3. Not produced, but we had a table read and submitted it to a play contest.
4. The “other” local filmmaker is me. Not that I really think or refer to myself that way, though I have written and directed four short films for local festivals. I really enjoy the web series format and had a blast writing the first one. The filmmaker is still sitting on it, nearly a year later, despite the fact that it’s designed to be shot on a laptop for basically no budget—the kind of thing you could knock out in a weekend.
So I wrote one for myself, with a particular actor in mind. It’s a bit more ambitious (twelve two-minute episodes versus five 60-second episodes, multiple characters, weightier subject matter) and … it hasn’t happened (yet). I’ll save the rest of that story for next week.
5. Please make this happen in 2020! Yes, I’m talking to you, faithful reader of this blog.

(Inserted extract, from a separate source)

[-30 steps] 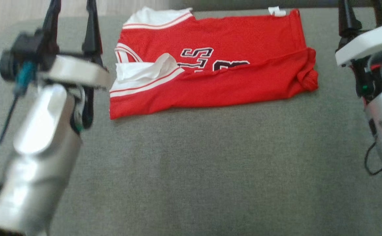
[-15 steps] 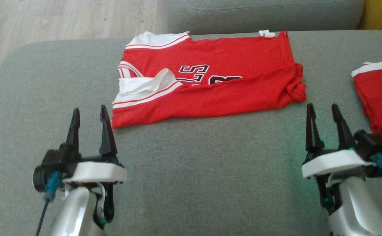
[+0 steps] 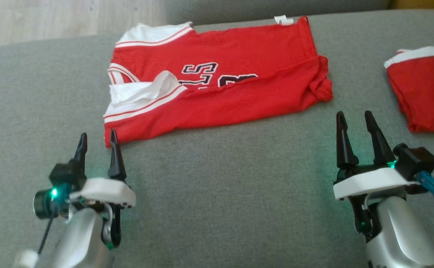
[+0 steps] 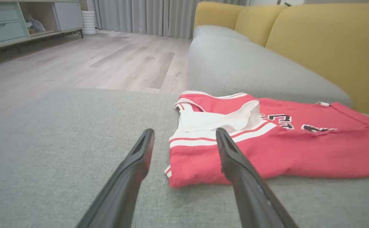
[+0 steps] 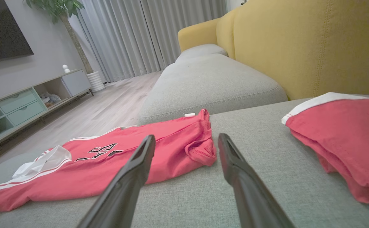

6. “Best” is one of those words that should always be qualified by a metric. This was my best earning year by far as a writer (and that’s an important stat, for the obvious reasons, but also as a measure of professionalism), but more important to me is consistency and quality of output. I’ve crunched the numbers (that’s worth breaking out into a separate post), but the significant thing is that I have numbers. I know how many hours I wrote and which weeks were most productive. In the past I could only look back at the year with a vague sense that I should have written more. Spoiler: my numbers aren’t great, they fall short of even my modest goals, but they’re not terrible either.